From Platts Inside F.E.R.C.:

 

The R Street Institute sent a letter to FERC last week offering “procedural and market design recommendations” for consideration in light of the relatively recent appointment of four of the agency’s five sitting commissioners.

FERC “has long stood for competition and political independence,” the free-market think tank noted in the March 28 missive. “Markets are bipartisan. The R Street Institute hopes new commission leadership will not only strengthen, but embolden, this legacy.”

In its letter, the nonprofit asserted that it “has built a pragmatic, pro-market energy policy platform consistent with normative perspectives in applied economics and good governance.” The organization praised FERC for rejecting the Department of Energy’s plan for ensuring the resilience of the nation’s bulk power system by guaranteeing full cost recovery for certain “fuel secure” generators. Calling that plan “unprecedented and profoundly anti-competitive” and maintaining that it was at odds with the findings of a DOE report, the R Street Institute applauded the commission’s “tactful resilience to unanimously reject the proposal and pivot toward an agenda that enhances economic efficiency.”

To that end, the letter, penned by the R Street Institute’s Electricity Policy Manager Devin Hartman, stressed the importance of taking steps to improve the design of the nation’s competitive energy markets in order to address the need for grid resilience and other issues.

With respect to FERC’s resilience initiative, the R Street Institute said it “would greatly benefit from a robust economic framing” to determine whether the market flaws some industry stakeholders blame for the premature retirement of certain “baseload” coal-fired and nuclear generating units truly exist.

“Given the degree of political interest in the issue, we are concerned that rent-seeking interests may co-opt the resilience narrative,” the letter said. “In particular, some resilience discussions in states and [regional transmission organization/independent system operator] stakeholder processes appear motivated to placate parochial interests.”

If changes are needed, the R Street Institute said they should involve providing market participants with incentives to ensure reliability rather than relying on a requirement-based regime. The think tank noted that it is co-hosting a technical workshop with the group Resources for the Future on “an economic framing of resilience with the aim of feeding into commission efforts.”

Among other things, the R Street Institute recommended that efforts be made to reduce artificial barriers to entry for “unconventional actors” and eliminate preferential policies, including some established in FERC Order 745 related to compensation that “turn demand response into an inferior substitute for generation.”

“Correcting these would yield significant efficiency gains as demand response holds considerable market value, while the commission’s attention is better suited to facilitating price-responsive demand in light of advances and the proliferation of smart technologies,” according to the letter. “Price-responsive demand has always held large, but mostly elusive, value for well-functioning electricity markets.
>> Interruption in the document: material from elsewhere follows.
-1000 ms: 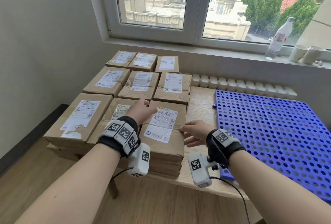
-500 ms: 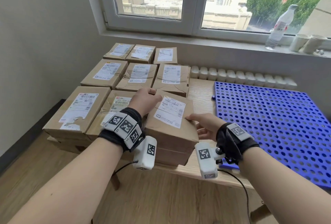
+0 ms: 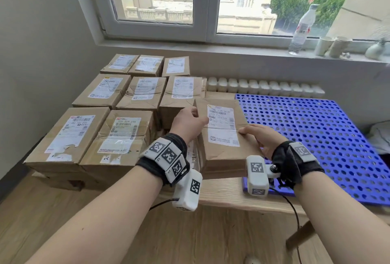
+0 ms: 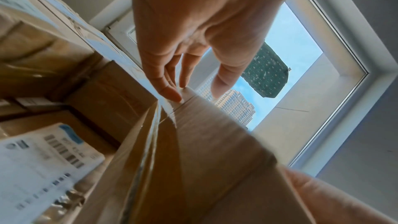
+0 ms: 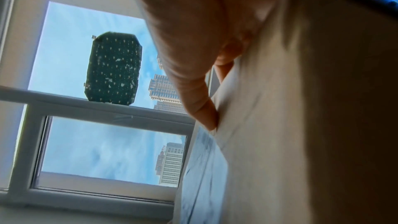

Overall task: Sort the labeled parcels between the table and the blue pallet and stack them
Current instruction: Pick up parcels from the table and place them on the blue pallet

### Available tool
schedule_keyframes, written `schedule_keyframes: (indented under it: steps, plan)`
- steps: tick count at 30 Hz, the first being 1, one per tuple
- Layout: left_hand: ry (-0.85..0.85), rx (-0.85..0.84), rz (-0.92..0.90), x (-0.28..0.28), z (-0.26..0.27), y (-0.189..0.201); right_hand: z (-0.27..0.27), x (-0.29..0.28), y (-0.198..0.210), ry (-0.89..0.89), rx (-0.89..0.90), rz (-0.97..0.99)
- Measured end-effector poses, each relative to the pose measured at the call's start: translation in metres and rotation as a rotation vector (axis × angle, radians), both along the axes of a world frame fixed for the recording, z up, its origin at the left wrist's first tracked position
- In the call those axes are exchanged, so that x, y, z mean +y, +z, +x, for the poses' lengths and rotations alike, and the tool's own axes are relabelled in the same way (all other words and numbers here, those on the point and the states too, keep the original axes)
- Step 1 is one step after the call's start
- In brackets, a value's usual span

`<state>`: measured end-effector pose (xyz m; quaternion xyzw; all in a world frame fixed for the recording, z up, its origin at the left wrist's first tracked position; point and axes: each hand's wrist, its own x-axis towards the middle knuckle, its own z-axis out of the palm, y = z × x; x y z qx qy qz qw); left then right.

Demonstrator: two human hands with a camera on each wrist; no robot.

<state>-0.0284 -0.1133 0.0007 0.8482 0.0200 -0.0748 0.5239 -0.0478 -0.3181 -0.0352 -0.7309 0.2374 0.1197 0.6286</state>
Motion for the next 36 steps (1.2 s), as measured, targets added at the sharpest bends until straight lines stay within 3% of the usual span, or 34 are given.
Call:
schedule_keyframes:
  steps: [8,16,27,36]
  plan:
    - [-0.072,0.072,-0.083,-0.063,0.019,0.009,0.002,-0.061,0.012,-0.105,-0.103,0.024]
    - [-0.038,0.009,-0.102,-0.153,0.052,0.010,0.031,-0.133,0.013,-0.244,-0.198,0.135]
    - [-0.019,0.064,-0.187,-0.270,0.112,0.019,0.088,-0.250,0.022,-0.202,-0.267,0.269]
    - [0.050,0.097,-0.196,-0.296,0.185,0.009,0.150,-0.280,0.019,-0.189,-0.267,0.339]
A concerted effort to remove barriers to price-responsive demand and explore pathways to efficient demand bidding has transformative potential.”

Reducing artificial barriers to exit are similarly important, Hartman said, while also acknowledging that completely eliminating them would be difficult given market design shortcomings. But even if out-of-market reliability must-run payments are needed to address local reliability problems, prices still should reflect resource scarcity and rules governing them “should provide transparency in operation and regarding cost-of-service,” the letter asserted.

Finally, among other things, Hartman urged FERC to improve its hydropower licensing process, clarify its market manipulation rules, publicly reevaluate its investigation procedures, engage in proactive federal and state outreach, and “avoid mission creep in the regional transmission organizations and independent system operators.”

The letter recounted that a report issued by the R Street Institute in October 2017 found that “FERC at times is overly deferential to RTO/ISO proposals.”

“Sometimes RTO/ISOs prioritize key stakeholders and political satisfaction, as well as short-term electric reliability guarantees, at the expense of market efficiency,” Hartman said. “The commission would be wise to keep this implicit incentive structure in mind, especially in proceedings involving second- or nth-best solutions motivated by stakeholder compromises or a lack of trust in market incentives to drive reliable participant behavior.”